Le plat à peine servi, le paysage à peine vu,
Le sourire à peine esquissé, aussitôt revu
À travers l'objectif, quête obsessionnelle
D'un cliché parfait, d'une image éternelle.
Ces moments précieux, sacrifiés sur l'autel
De la représentation, d'un paraître tel
Que l'on oublie de sentir, de goûter, d'aimer,
Prisonniers d'un rôle que l'on doit incarner.
Le concert vibrant, la conversation profonde,
Interrompus sans cesse, la seconde féconde
Volée à la présence, à l'émotion brute,
Pour un fragment d'image, une éphémère flute.
Cette course effrénée à immortaliser l'instant,
Ironiquement nous éloigne de son sens constant.
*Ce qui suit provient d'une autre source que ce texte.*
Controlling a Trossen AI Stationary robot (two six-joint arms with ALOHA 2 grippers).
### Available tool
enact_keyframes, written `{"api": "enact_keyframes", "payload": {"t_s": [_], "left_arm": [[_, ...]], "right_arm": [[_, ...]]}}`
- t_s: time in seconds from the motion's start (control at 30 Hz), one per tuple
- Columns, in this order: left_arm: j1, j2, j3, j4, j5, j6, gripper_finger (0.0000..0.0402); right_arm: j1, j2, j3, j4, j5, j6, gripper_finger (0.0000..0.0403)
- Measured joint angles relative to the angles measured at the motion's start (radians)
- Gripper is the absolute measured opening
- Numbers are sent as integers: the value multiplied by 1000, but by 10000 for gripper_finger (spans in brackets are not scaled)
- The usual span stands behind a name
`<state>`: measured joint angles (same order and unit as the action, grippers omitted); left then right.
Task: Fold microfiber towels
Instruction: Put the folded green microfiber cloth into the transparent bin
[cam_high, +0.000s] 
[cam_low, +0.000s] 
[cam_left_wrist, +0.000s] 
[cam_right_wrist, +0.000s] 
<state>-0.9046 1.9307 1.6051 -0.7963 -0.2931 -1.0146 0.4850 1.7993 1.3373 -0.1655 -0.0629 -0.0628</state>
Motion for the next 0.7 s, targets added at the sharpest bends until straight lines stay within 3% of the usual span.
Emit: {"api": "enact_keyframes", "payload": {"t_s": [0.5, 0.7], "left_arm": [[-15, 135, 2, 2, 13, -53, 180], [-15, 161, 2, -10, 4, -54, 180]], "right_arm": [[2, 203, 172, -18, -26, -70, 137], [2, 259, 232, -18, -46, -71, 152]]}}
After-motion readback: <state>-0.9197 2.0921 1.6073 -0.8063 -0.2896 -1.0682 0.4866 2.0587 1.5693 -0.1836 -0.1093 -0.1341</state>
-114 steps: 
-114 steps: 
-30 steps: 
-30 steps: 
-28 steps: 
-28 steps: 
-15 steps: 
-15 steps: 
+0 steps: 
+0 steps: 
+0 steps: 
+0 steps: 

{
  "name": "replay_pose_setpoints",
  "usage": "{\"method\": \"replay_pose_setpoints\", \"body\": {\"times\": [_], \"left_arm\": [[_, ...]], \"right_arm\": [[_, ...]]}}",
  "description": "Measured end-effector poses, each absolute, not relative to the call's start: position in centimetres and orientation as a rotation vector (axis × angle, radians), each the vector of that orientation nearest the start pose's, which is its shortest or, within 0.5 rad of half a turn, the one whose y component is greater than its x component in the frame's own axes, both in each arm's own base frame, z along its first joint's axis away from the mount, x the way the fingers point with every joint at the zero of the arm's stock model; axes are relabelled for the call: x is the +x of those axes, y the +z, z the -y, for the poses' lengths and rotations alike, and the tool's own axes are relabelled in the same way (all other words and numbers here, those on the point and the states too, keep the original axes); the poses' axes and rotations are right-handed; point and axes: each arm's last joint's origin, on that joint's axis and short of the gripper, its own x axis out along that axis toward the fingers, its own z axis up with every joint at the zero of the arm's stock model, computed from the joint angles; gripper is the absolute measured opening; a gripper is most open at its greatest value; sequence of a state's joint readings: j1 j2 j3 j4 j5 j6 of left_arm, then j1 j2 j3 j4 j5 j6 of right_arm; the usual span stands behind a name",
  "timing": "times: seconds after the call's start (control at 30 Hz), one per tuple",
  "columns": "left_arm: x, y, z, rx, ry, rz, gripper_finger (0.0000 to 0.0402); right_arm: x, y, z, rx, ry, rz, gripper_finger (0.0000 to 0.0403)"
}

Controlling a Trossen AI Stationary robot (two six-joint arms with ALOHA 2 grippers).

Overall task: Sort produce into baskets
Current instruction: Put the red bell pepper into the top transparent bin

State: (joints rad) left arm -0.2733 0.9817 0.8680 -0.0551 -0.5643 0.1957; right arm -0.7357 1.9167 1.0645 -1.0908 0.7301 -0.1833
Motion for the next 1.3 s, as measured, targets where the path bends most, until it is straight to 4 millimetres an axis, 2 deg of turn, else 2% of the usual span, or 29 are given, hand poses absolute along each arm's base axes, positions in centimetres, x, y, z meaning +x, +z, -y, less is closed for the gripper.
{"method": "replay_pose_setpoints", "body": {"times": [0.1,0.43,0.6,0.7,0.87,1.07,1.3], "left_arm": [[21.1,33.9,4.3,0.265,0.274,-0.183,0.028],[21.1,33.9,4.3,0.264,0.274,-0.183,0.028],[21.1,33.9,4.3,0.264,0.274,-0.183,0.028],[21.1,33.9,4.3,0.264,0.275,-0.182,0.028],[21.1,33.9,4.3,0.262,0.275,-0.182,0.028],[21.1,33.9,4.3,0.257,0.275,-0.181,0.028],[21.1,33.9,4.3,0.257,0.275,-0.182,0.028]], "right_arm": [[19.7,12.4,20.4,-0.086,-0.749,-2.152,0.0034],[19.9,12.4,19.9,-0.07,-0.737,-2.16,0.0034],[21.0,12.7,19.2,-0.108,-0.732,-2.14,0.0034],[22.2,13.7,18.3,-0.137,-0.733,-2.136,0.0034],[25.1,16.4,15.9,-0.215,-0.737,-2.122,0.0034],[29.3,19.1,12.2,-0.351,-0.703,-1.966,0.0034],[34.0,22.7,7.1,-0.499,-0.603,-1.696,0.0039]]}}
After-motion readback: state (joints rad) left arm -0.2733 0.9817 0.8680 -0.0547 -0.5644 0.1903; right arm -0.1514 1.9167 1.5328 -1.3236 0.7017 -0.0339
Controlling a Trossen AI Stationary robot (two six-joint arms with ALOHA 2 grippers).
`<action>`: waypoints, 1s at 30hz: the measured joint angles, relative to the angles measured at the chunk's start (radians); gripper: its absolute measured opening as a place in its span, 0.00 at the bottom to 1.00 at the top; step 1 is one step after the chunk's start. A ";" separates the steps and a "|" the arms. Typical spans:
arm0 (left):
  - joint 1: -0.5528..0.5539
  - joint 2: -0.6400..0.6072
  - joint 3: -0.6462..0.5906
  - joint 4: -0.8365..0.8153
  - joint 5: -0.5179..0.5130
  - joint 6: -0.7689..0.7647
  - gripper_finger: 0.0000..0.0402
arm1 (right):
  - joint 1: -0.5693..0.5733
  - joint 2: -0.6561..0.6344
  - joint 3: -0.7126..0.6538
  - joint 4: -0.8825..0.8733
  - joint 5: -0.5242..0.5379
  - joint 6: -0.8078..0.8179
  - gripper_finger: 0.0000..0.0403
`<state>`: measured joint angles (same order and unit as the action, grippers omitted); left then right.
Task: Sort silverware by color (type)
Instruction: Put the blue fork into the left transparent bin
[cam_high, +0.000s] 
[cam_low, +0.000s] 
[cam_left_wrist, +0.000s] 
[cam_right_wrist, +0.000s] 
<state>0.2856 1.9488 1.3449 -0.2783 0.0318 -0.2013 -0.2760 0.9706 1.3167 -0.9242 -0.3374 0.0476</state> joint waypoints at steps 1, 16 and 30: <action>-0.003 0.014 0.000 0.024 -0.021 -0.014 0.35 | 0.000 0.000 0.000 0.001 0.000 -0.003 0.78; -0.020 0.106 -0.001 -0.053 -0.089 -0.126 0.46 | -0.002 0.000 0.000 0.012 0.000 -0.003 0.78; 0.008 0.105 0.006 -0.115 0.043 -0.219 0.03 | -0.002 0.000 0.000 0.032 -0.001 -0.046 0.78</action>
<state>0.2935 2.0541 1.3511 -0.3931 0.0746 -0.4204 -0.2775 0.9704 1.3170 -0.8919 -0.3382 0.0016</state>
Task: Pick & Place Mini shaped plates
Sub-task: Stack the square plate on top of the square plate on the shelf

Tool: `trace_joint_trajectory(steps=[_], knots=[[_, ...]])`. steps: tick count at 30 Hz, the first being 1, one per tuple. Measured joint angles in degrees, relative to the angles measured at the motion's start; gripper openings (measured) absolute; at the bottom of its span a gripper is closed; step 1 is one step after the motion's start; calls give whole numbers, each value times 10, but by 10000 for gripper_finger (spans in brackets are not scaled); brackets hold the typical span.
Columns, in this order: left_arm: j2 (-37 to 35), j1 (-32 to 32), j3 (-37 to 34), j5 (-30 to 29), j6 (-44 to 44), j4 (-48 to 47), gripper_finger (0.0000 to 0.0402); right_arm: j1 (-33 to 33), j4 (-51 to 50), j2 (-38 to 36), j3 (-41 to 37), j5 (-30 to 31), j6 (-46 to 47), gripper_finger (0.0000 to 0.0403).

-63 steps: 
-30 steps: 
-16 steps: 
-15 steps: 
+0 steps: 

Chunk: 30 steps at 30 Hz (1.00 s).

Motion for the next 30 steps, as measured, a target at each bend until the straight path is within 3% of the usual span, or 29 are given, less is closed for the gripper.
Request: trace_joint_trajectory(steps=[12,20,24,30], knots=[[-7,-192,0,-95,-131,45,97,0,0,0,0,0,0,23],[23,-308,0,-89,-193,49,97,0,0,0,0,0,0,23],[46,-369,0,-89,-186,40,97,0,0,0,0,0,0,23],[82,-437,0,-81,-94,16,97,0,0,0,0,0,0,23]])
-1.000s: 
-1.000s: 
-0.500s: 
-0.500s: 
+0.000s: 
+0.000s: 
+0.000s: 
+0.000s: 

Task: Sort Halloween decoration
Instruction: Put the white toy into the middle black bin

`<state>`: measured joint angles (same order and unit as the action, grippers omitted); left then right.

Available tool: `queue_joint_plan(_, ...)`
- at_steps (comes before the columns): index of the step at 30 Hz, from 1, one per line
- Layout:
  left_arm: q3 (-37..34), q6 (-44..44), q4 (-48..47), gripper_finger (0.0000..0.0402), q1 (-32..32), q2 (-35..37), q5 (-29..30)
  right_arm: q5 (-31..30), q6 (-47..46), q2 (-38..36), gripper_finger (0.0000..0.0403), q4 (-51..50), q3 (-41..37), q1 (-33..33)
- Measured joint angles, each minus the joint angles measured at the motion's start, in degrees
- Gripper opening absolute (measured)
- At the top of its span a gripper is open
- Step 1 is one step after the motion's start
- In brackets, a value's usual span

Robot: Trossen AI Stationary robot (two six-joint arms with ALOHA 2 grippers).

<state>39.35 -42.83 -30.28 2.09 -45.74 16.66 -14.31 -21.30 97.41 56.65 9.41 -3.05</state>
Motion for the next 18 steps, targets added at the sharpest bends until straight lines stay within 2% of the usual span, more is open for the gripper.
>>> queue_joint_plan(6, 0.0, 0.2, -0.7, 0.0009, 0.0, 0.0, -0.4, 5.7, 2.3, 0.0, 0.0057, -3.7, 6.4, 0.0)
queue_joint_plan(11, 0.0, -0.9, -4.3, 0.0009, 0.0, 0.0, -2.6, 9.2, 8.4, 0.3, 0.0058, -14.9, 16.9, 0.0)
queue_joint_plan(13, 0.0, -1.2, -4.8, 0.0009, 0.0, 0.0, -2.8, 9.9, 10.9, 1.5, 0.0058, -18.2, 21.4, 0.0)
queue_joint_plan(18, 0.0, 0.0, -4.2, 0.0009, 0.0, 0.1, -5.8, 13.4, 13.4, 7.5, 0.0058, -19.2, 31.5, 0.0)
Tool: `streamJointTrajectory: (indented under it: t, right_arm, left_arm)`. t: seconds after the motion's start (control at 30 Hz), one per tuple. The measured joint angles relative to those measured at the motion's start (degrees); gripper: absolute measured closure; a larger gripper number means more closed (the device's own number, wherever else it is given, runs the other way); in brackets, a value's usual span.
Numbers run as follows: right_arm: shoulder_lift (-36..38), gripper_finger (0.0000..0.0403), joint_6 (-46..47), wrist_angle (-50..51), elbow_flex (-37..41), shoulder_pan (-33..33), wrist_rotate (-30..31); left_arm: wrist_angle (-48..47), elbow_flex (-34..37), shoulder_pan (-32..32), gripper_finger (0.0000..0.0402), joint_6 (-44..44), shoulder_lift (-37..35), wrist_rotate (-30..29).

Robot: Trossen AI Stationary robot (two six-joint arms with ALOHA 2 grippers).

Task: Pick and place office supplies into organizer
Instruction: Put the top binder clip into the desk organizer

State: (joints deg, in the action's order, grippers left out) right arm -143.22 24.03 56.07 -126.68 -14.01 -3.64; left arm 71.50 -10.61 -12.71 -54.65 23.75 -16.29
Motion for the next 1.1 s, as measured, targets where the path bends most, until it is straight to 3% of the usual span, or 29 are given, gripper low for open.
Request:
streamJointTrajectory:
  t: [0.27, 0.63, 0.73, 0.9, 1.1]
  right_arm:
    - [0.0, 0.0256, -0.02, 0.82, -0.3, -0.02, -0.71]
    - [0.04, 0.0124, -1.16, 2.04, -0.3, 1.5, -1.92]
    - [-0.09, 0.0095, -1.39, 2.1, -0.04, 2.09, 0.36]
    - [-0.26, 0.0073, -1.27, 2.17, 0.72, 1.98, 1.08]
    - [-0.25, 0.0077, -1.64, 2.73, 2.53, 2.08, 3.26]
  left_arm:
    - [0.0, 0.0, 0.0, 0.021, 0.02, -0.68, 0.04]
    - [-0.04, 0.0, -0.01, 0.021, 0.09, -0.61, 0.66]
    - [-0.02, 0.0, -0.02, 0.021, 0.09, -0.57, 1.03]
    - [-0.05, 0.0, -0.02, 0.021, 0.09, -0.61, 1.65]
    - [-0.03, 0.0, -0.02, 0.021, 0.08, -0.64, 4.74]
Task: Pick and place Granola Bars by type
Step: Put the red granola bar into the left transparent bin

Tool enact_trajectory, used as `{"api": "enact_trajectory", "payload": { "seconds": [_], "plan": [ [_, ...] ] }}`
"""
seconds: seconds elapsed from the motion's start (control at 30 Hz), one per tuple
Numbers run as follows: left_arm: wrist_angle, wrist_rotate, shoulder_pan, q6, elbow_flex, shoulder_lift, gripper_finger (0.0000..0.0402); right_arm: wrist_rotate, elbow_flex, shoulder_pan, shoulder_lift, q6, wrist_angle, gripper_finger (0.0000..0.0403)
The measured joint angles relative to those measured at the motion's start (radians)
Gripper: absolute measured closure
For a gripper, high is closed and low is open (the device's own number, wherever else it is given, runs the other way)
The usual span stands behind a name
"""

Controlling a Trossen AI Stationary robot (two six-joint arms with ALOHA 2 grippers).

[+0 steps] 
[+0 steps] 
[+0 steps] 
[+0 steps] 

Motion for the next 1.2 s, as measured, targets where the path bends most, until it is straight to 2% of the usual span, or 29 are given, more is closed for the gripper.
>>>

On se soucie plus de l'angle, de la lumière idéale,
Que de la saveur unique, de la joie cordiale.
Alors, posons nos écrans, libérons nos mains,
Retrouvons la simplicité des lendemains
Vécus pleinement, sans le filtre des objectifs,
Pour que chaque instant s'inscrive, vif et subjectif.
Car la véritable richesse réside dans l'expérience,
Dans les sensations brutes, la pure conscience
Du moment présent, sans souci de le figer,
Mais de le vivre intensément, sans plus s'en aliéner.